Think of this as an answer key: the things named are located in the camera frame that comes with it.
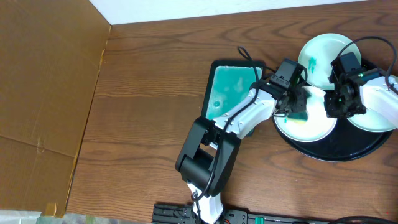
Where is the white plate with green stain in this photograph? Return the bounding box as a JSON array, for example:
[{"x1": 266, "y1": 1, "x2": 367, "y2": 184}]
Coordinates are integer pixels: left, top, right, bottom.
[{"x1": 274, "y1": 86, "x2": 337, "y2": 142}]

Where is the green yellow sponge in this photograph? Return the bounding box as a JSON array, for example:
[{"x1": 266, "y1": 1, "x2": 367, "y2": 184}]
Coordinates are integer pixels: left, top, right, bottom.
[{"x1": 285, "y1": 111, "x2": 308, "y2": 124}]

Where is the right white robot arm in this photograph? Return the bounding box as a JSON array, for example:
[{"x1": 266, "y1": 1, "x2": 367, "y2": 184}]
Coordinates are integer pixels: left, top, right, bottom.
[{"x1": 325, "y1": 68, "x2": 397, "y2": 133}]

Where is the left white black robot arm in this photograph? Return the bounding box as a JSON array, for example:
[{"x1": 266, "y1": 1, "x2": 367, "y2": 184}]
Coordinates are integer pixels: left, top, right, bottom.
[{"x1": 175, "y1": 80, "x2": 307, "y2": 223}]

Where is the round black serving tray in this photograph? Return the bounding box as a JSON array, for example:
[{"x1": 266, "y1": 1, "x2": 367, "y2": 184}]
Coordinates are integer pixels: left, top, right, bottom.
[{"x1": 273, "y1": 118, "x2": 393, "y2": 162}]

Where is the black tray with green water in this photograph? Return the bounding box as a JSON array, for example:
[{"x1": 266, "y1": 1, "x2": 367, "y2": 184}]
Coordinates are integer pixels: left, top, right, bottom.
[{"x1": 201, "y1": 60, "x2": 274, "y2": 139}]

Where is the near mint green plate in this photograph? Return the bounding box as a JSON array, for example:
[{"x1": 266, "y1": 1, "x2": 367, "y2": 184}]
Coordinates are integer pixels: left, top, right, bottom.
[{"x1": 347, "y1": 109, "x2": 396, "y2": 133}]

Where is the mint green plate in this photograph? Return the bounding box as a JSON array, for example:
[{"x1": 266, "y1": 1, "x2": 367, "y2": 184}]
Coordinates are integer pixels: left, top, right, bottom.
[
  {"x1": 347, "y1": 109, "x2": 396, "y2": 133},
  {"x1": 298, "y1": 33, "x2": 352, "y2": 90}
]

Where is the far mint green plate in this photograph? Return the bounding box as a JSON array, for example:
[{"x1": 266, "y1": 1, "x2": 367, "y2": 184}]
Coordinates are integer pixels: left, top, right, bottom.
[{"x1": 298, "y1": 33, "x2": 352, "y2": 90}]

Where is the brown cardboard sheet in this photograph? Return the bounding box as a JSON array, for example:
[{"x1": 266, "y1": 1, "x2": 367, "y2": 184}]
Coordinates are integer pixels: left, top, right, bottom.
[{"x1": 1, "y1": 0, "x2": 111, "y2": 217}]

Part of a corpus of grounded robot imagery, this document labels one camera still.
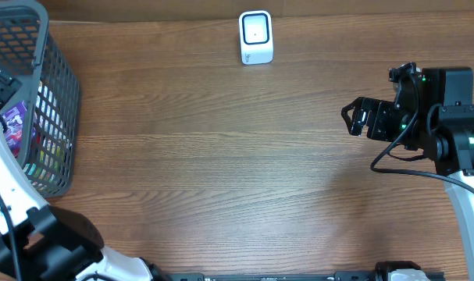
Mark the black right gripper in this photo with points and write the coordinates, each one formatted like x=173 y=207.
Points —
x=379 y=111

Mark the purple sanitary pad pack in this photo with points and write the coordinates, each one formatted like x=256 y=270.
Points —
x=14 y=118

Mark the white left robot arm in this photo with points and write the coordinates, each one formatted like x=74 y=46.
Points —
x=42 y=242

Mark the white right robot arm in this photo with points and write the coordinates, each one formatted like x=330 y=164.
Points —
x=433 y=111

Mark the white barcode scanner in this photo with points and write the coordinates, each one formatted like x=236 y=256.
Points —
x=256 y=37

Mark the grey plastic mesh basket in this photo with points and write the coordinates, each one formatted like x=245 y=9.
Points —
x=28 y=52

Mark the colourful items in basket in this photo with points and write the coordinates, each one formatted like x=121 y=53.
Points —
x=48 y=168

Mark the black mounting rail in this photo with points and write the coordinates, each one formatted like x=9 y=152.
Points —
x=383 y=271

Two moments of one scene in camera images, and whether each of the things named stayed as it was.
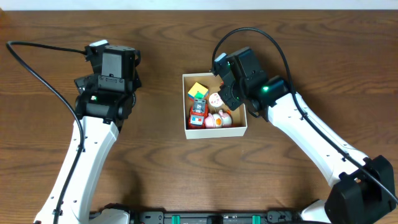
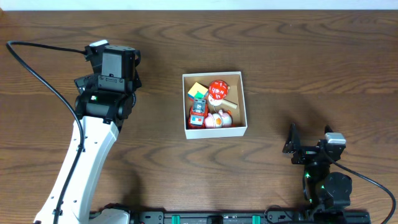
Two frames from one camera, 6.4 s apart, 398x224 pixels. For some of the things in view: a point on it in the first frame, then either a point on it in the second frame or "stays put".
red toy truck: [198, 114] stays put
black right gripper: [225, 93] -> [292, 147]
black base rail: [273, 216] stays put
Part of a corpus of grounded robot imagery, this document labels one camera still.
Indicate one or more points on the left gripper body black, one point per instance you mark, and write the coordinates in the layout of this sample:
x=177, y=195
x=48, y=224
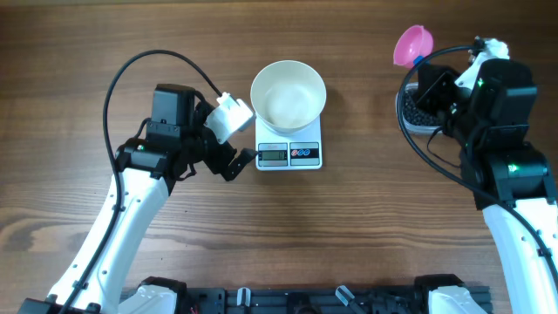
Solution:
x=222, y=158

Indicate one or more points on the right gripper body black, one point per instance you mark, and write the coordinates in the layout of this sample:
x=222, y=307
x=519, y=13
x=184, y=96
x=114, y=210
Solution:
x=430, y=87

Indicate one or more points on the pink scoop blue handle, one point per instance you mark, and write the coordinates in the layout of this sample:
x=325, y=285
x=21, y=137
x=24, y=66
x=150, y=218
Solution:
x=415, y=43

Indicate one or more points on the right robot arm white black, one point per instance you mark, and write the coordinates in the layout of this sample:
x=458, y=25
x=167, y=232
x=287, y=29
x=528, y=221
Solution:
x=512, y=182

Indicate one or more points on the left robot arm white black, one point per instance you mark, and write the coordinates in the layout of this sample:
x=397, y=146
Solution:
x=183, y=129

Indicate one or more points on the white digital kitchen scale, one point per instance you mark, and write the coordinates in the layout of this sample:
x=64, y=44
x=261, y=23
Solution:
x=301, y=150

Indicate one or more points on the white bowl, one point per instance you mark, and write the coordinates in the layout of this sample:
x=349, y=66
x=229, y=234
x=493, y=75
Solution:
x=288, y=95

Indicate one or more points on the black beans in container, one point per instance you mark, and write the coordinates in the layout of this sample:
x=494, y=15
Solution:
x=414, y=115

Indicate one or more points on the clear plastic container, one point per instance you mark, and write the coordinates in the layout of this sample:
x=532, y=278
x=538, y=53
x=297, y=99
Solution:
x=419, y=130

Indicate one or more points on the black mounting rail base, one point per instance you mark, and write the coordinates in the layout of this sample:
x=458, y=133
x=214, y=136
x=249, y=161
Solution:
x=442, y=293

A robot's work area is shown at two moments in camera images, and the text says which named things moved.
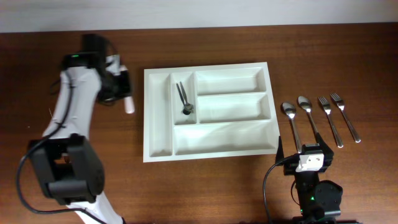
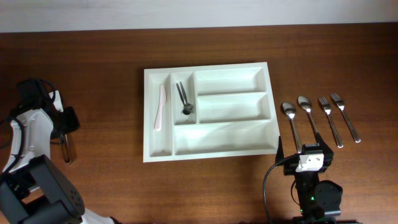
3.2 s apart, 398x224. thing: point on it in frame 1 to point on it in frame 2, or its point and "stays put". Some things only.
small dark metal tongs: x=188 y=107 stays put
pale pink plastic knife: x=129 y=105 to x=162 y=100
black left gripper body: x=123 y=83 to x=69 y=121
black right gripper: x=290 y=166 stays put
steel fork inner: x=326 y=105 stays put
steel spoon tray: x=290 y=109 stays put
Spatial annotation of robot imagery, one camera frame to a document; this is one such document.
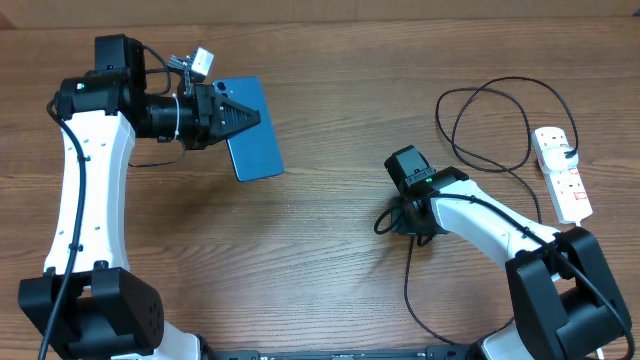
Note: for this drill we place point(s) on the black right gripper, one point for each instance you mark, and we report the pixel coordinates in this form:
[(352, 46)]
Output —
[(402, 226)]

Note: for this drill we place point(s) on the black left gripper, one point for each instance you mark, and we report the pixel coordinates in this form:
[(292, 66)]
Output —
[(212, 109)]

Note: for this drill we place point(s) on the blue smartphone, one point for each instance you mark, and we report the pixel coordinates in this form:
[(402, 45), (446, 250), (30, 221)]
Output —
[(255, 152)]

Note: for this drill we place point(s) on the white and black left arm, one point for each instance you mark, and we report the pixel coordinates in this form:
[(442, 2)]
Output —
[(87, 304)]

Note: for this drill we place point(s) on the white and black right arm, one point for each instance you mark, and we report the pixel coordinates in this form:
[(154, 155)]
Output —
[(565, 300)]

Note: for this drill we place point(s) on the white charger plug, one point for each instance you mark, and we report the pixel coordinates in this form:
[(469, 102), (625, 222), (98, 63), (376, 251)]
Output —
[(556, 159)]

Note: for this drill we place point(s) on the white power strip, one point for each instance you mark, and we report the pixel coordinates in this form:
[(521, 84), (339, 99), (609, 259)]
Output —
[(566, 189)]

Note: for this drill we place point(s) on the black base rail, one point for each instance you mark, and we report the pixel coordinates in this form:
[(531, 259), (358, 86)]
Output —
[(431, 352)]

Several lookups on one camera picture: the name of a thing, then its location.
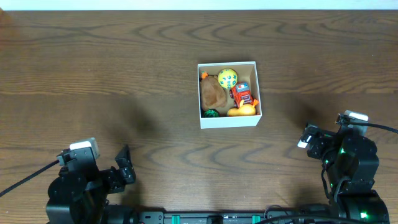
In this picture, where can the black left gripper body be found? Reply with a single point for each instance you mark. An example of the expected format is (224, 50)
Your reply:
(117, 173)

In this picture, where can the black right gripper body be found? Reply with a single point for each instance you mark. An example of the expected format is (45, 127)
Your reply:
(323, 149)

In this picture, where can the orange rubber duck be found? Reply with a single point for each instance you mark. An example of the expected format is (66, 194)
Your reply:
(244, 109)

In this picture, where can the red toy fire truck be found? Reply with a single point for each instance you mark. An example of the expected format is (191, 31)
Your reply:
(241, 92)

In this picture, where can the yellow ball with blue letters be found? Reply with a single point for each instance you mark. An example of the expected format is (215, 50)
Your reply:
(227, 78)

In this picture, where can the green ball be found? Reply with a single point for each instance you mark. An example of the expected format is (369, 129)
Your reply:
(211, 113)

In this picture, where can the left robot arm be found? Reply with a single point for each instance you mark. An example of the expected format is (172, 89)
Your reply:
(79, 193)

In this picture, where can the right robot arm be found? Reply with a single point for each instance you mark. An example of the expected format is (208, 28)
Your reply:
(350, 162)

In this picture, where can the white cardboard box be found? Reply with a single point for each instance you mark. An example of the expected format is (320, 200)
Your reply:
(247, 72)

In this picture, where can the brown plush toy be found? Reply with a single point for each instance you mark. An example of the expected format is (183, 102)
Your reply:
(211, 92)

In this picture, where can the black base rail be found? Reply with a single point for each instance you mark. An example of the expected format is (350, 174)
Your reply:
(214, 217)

· · ·

Within the listing above, print exactly the stretch beginning at the line that contains "x=249, y=161" and finishing at the line that contains "pale pink plastic", ends kept, pictures left out, and nothing more.

(RESPONSE FOR THIS EXERCISE)
x=249, y=161
Solution:
x=442, y=293

A robot's work area is shown at two moments in camera images, and the text says which named things moved.
3.2 s apart, 398x224. thing: point on it in frame 1 to point on it in frame 2, or its point and "stays put". Some things only.
small dark metal tongs: x=188 y=107 stays put
pale pink plastic knife: x=129 y=105 to x=162 y=100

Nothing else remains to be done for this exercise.